Je pense que l'État actionnaire majoritaire, avec des actionnaires minoritaires, est dans une situation fausse, parce que ceux-ci ont tous les droits d'actionnaire, si bien que l'État ne saurait avoir une politique autre qu'actionnariale. C'est pourquoi j'estime que les restructurations intervenues dans l'industrie entre 1982 et 1986 ont été bénéfiques.
Je pense que l'État actionnaire minoritaire est un point d'ancrage utile, sachant que les outils défensifs dont je parlais tout à l'heure sont limités. Le fait que l'État soit entré au capital de PSA à côté de chinois et de la famille comme actionnaire minoritaire apporte une stabilité absolument essentielle. Même chose pour l'État actionnaire à 15 % de Renault ; même chose pour Air France. L'État actionnaire minoritaire, dès lors qu'il est professionnel, qu'il détient une vision de long terme sans prétendre imposer une stratégie - ce qui a été le cas pour Renault - a un rôle à jouer. En tant qu'actionnaire, son métier n'est pas d'être stratège. Il lui appartient d'être stable, et de surveiller les choses, le cas échéant, en actionnaire qui pense au long terme.
Quel bilan, me demandez-vous ensuite, de l'action du Programme d'investissements d'avenir. Je précise que dans le troisième programme, ce qui est consacré aux entreprises représente les trois quarts de l'ensemble. L'objectif est soit de combler des besoins de financement non satisfaits, soit d'encourager des inflexions dont l'entreprise ne mesurait pas pleinement l'importance, comme le numérique ou la transition énergétique - un domaine où la France reste très en retard, si bien que l'on peut considérer que ce sont davantage les Chinois que les Français qui sont industriellement puissants. Certes, l'État peut mener de grands programmes, comme dans la Défense ou l'aéronautique, mais ailleurs, il ne vient qu'en second, et les quelques milliards du PIA ne suffisent pas seuls à produire l'inflexion.
Comment favoriser l'émergence de champions européens ? Vous avez évoqué Alstom-Siemens : il est vrai qu'il s'agit plus d'une absorption que d'une fusion. Vous avez évoqué les chantiers navals avec Fincantieri : je crois que l'opération était inéluctable, au même titre que le rapprochement entre Alstom et General Electric, en son temps.
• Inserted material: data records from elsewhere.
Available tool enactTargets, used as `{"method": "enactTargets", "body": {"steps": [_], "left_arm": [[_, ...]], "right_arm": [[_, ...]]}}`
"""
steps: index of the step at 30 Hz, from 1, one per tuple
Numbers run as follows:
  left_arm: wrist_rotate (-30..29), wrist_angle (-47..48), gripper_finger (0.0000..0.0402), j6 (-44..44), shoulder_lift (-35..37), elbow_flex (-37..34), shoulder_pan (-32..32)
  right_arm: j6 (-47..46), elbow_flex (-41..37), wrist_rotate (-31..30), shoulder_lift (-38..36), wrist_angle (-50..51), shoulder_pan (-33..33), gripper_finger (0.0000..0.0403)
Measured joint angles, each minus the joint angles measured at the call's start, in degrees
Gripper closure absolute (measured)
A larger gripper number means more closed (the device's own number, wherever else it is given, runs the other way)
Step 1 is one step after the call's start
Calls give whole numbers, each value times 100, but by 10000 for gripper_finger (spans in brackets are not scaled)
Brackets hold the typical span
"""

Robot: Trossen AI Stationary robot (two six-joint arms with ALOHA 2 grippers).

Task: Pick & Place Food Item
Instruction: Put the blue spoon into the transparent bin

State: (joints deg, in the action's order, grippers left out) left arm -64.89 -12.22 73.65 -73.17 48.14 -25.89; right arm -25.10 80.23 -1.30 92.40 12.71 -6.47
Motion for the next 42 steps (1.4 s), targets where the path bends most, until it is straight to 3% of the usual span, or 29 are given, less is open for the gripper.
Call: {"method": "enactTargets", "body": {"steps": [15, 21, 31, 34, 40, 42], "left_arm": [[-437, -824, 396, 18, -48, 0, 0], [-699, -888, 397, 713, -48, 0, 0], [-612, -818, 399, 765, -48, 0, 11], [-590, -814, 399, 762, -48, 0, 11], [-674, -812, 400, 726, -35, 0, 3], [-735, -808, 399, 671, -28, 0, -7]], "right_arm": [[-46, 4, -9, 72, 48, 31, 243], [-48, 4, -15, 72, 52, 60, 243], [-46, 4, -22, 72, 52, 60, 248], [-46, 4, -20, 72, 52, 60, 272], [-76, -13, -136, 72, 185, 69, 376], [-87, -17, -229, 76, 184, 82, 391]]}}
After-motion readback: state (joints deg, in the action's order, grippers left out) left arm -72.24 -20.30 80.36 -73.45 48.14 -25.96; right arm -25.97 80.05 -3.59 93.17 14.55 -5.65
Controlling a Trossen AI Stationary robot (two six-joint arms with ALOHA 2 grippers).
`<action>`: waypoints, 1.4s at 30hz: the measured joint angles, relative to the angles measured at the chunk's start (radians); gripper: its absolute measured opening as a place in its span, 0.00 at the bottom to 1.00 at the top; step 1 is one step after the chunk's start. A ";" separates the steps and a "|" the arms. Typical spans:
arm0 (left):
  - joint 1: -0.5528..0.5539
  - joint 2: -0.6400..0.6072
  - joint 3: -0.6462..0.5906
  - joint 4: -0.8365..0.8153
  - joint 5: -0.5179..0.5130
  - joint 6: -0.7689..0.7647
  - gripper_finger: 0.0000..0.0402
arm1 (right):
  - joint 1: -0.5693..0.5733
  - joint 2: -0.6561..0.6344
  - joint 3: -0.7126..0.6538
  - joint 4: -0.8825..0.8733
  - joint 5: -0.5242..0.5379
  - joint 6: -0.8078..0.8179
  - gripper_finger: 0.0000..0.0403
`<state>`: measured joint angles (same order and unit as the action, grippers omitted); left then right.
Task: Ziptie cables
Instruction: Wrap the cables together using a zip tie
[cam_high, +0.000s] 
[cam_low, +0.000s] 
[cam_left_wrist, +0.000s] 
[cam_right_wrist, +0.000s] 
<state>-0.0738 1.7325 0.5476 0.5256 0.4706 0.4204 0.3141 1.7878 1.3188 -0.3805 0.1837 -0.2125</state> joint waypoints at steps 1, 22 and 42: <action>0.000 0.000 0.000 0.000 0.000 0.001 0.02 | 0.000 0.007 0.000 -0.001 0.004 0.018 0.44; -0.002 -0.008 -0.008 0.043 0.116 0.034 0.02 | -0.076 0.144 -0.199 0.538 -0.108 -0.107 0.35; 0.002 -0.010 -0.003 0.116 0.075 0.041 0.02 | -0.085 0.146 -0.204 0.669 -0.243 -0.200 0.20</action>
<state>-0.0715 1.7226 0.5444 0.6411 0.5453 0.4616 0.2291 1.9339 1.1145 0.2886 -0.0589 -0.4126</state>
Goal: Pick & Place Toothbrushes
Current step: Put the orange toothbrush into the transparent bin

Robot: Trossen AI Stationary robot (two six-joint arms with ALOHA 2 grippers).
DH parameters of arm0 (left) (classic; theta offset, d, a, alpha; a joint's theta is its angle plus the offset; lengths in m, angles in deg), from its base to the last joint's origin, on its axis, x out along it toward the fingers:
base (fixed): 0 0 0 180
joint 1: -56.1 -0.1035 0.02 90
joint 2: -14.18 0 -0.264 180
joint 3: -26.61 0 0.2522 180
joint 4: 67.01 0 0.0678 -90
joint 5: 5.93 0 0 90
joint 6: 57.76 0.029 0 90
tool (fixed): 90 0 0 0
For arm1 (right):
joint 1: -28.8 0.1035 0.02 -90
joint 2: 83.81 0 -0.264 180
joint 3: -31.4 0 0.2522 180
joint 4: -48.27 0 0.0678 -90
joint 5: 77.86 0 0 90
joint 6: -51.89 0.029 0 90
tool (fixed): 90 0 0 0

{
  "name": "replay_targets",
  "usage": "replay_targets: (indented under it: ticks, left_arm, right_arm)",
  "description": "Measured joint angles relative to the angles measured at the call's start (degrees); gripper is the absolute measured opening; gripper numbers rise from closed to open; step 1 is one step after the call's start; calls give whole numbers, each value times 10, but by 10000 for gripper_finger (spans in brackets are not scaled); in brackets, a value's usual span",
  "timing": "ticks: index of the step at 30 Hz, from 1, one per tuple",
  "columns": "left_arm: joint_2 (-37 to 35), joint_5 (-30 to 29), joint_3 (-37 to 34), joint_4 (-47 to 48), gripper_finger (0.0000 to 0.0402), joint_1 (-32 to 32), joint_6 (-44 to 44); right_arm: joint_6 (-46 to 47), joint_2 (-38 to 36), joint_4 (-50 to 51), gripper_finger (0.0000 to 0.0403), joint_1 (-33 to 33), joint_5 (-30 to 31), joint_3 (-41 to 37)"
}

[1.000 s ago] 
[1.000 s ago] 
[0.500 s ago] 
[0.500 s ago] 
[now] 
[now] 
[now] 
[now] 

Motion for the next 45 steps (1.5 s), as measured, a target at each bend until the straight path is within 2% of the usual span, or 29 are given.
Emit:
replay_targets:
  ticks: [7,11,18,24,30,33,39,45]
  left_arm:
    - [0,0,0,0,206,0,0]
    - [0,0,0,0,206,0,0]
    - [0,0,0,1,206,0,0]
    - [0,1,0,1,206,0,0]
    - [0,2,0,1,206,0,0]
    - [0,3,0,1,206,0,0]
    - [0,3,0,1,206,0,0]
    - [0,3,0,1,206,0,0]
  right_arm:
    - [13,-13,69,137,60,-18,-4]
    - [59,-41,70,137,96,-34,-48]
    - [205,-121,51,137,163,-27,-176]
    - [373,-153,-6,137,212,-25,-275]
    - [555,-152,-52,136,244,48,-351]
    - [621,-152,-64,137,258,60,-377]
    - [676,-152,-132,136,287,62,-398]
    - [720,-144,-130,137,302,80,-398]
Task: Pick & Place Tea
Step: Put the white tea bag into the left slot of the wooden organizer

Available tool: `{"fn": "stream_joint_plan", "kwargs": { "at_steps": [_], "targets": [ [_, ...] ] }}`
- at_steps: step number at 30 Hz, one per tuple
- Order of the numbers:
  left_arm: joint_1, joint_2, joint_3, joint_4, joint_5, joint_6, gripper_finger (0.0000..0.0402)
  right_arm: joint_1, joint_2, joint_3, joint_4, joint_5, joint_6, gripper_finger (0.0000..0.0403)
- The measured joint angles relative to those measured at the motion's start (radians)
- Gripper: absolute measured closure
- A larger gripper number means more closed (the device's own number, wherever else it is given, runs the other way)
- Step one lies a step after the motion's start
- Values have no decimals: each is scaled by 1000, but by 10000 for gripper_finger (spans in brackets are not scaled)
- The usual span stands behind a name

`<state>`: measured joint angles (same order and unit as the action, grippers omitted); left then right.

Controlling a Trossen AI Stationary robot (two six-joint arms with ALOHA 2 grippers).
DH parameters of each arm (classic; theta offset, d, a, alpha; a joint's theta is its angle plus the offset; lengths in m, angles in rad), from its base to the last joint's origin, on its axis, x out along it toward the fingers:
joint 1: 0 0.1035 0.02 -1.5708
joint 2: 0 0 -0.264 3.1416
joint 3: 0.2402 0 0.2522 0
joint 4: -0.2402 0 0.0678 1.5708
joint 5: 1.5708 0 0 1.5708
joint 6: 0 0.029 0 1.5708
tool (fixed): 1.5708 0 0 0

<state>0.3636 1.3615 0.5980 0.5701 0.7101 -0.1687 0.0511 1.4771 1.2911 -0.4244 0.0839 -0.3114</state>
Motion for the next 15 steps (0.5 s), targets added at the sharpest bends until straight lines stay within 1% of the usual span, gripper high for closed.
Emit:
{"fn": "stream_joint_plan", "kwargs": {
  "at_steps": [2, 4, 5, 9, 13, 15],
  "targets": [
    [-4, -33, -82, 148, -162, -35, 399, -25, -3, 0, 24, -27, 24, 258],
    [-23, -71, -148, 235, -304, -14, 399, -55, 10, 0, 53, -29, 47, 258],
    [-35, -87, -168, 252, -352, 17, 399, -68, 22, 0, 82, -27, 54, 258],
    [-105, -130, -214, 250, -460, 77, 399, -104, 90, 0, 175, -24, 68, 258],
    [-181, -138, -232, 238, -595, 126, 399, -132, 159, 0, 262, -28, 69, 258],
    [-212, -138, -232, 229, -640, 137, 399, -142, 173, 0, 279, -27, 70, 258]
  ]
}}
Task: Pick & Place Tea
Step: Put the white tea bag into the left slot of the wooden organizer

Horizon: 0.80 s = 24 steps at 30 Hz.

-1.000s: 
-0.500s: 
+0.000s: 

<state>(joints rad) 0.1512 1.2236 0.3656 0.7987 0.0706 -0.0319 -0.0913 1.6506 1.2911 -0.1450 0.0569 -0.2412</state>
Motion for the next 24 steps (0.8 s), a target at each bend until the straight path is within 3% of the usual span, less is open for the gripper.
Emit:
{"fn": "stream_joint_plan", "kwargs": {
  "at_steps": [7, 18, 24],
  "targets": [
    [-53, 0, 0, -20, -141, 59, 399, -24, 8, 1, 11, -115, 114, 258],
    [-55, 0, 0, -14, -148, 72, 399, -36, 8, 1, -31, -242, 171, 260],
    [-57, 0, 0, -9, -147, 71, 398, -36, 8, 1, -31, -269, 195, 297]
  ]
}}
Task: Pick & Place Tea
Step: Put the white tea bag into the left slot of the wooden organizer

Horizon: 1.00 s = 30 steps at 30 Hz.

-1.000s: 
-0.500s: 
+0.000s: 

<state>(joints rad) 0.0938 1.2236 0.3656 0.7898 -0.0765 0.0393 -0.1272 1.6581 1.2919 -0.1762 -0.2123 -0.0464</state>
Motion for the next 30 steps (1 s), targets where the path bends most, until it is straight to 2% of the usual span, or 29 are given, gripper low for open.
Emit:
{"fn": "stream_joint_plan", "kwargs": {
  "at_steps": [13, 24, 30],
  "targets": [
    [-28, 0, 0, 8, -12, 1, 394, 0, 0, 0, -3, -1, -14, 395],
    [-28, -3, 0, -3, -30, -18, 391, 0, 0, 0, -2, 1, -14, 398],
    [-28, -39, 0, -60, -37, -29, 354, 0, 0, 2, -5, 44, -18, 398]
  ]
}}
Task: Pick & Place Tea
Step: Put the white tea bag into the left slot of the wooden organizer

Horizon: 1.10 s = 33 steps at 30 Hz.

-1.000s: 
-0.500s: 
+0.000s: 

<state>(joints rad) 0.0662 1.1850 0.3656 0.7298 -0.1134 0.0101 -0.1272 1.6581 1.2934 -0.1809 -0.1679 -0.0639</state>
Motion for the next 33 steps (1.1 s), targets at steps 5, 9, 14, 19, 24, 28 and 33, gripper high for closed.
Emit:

On n'avait alors plus le choix, comme la question de la sidérurgie s'est jouée, en France, avant qu'un Indien ne la rachète.
Créer des champions européens n'est pas facile quand les entreprises concernées sont des concurrents proches. Si l'on avait fusionné Renault et PSA, comme y appelaient certains, outre que cela aurait été un massacre social, le chiffre d'affaires n'aurait pas été une addition des deux, mais beaucoup moins, seul le taux de bénéfice aurait peut-être été meilleur. D'où ma circonspection. En Europe, nos entreprises sont sur les mêmes marchés, avec des produits souvent similaires, si bien que les problèmes d'équilibre sont délicats. J'ajoute, en rappelant l'importance qu'il faut attacher à la nationalité, qu'il n'existe pas de nationalité européenne pour les entreprises. À part le cas d'Airbus, où l'équilibre n'est d'ailleurs pas simple à tenir, je ne connais pas d'exemple de rapprochement entre égaux. Il y a toujours une entreprise qui domine l'autre. Dans le cas de Renault Nissan, j'ai parlé d'une alliance équilibrée, certes, mais cela signifiait que Renault contrôlait Nissan et avait, en retour, à être attentif aux intérêts de cette dernière.